### EXERCISE DIRECTIONS
Scan the lines below for "parts" and copy the matches.

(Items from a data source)
┌────────

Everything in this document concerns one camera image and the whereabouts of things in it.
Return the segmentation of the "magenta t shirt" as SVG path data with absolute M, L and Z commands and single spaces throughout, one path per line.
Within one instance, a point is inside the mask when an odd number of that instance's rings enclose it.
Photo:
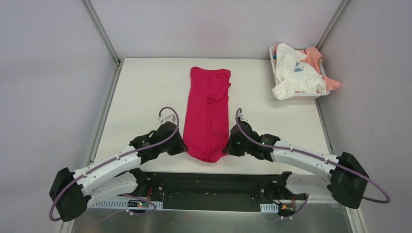
M 229 140 L 231 72 L 192 67 L 183 141 L 188 154 L 207 163 L 225 156 Z

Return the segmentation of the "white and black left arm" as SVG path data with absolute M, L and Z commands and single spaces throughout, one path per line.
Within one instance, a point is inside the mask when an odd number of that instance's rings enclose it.
M 59 170 L 49 191 L 53 201 L 49 219 L 68 222 L 107 198 L 145 195 L 148 180 L 140 170 L 141 165 L 162 153 L 176 155 L 187 150 L 179 132 L 179 117 L 169 115 L 160 122 L 157 130 L 137 136 L 105 160 L 75 171 L 67 167 Z

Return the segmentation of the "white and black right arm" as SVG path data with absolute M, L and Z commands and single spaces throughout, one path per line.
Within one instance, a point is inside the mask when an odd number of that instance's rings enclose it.
M 282 172 L 275 182 L 276 194 L 282 199 L 292 195 L 316 194 L 332 197 L 339 204 L 358 209 L 368 182 L 368 174 L 350 153 L 340 156 L 316 153 L 295 147 L 272 134 L 259 135 L 250 124 L 239 120 L 231 129 L 223 153 L 259 160 L 278 162 L 297 167 L 307 175 Z

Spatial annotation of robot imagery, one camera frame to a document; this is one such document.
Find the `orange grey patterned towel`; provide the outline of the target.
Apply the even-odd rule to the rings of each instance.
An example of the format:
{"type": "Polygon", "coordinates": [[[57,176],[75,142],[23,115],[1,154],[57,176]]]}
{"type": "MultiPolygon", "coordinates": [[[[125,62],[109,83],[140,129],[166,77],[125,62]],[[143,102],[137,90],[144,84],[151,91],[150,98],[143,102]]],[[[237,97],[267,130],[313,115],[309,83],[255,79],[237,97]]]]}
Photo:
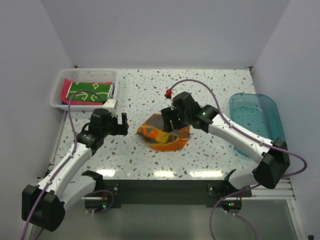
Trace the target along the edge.
{"type": "Polygon", "coordinates": [[[136,134],[156,151],[174,152],[182,150],[187,144],[191,137],[191,126],[167,132],[161,114],[155,113],[138,127],[136,134]]]}

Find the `yellow green patterned towel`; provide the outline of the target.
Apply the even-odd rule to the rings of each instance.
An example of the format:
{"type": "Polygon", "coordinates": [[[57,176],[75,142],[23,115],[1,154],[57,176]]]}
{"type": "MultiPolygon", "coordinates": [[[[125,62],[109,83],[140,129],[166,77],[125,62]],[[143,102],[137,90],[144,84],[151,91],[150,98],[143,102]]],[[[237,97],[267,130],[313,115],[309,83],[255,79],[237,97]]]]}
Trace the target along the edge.
{"type": "Polygon", "coordinates": [[[62,96],[66,100],[71,99],[71,103],[86,102],[86,103],[102,103],[107,101],[112,96],[114,84],[111,82],[75,82],[68,79],[65,80],[64,86],[66,87],[62,96]]]}

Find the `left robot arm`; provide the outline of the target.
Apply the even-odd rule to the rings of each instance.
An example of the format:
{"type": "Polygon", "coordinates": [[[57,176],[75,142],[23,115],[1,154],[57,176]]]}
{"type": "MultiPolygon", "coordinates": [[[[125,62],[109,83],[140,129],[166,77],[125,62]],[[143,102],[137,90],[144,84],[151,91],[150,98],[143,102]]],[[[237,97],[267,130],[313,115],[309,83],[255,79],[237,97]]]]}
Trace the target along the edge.
{"type": "Polygon", "coordinates": [[[93,111],[90,121],[75,135],[74,143],[59,164],[35,186],[27,185],[22,191],[21,218],[26,225],[33,224],[53,232],[62,223],[67,209],[82,197],[99,196],[106,191],[103,176],[86,170],[80,178],[73,178],[104,144],[107,136],[128,134],[127,114],[117,116],[104,108],[93,111]]]}

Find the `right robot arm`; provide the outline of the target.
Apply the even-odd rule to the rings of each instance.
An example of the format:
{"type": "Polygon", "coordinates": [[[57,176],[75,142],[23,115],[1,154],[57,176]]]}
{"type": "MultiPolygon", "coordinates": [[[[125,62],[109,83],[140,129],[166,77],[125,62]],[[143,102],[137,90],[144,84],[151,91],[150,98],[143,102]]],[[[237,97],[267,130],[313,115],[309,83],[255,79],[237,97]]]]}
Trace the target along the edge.
{"type": "Polygon", "coordinates": [[[192,126],[241,149],[256,164],[252,169],[233,169],[215,187],[221,197],[235,196],[241,189],[261,185],[274,189],[290,166],[287,143],[256,135],[236,124],[212,105],[200,106],[188,92],[181,92],[171,106],[162,109],[164,130],[171,132],[192,126]]]}

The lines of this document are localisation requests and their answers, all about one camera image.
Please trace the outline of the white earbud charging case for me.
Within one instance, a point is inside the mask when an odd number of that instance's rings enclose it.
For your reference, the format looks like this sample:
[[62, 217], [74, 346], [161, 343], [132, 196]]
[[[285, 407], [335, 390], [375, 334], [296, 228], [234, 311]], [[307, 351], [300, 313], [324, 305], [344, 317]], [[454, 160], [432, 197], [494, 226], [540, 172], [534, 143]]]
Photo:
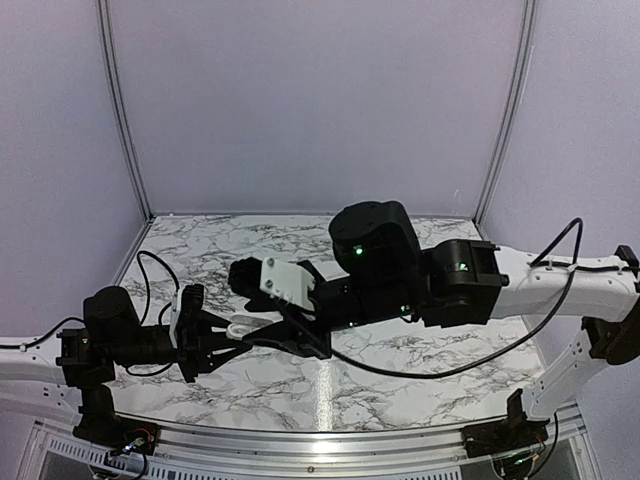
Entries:
[[235, 314], [226, 327], [226, 337], [230, 340], [242, 341], [245, 336], [273, 323], [274, 321], [268, 318]]

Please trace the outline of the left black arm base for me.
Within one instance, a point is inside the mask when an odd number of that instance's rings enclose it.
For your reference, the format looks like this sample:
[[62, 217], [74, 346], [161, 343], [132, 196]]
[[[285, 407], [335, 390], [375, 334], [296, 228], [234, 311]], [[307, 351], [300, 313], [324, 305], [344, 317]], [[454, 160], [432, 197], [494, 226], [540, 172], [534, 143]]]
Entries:
[[72, 430], [76, 438], [119, 451], [141, 439], [142, 452], [154, 453], [160, 432], [158, 424], [117, 414], [107, 386], [81, 388], [80, 392], [80, 421]]

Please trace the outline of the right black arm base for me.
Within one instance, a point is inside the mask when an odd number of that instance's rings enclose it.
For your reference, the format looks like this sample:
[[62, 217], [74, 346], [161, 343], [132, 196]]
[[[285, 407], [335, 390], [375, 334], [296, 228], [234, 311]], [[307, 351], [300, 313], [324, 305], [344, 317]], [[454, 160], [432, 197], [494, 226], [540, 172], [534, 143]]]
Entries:
[[464, 449], [469, 458], [496, 455], [547, 440], [549, 419], [532, 421], [523, 409], [523, 390], [507, 399], [507, 416], [501, 420], [467, 425], [462, 428]]

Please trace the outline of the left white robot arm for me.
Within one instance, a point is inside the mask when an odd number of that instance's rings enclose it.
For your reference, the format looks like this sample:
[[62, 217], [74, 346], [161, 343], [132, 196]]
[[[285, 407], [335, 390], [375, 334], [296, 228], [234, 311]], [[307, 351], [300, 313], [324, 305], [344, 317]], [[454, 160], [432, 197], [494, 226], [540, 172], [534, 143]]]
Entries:
[[86, 424], [106, 445], [125, 438], [110, 382], [117, 368], [175, 366], [184, 381], [220, 368], [250, 350], [231, 322], [203, 309], [200, 286], [179, 290], [166, 324], [146, 325], [129, 293], [112, 286], [87, 298], [80, 318], [61, 321], [39, 338], [1, 342], [1, 405], [74, 425]]

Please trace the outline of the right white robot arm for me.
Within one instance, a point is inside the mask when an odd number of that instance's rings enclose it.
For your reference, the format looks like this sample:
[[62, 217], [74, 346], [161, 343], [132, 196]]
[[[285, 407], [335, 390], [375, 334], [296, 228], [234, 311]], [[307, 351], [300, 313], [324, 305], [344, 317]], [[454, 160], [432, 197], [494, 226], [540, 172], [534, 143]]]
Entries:
[[408, 316], [426, 326], [483, 325], [537, 315], [577, 316], [580, 329], [532, 385], [513, 393], [495, 438], [515, 448], [576, 390], [639, 355], [639, 263], [620, 246], [609, 257], [552, 258], [488, 241], [452, 239], [424, 249], [404, 206], [367, 201], [329, 224], [343, 276], [326, 280], [310, 263], [273, 258], [231, 266], [231, 289], [250, 311], [277, 311], [280, 323], [255, 339], [299, 356], [331, 356], [330, 336]]

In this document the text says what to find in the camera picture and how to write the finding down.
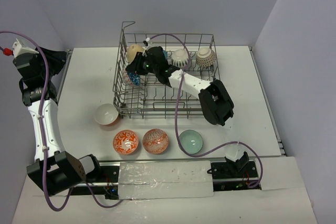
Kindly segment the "white bowl orange rim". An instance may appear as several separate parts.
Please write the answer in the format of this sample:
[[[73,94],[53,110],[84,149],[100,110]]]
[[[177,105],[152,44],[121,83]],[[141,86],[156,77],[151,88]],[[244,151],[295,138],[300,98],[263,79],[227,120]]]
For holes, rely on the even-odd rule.
[[[188,54],[185,49],[178,49],[171,54],[171,64],[183,68],[188,64]]]

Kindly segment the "blue white patterned bowl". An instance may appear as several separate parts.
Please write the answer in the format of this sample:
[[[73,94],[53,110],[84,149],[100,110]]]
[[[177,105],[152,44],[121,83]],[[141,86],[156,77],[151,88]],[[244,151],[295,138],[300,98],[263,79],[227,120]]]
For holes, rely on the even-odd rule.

└────────

### TASK SOLUTION
Kindly segment the "white bowl orange rim". An instance may appear as several separate parts.
Kindly segment the "blue white patterned bowl". An instance may appear as several separate parts.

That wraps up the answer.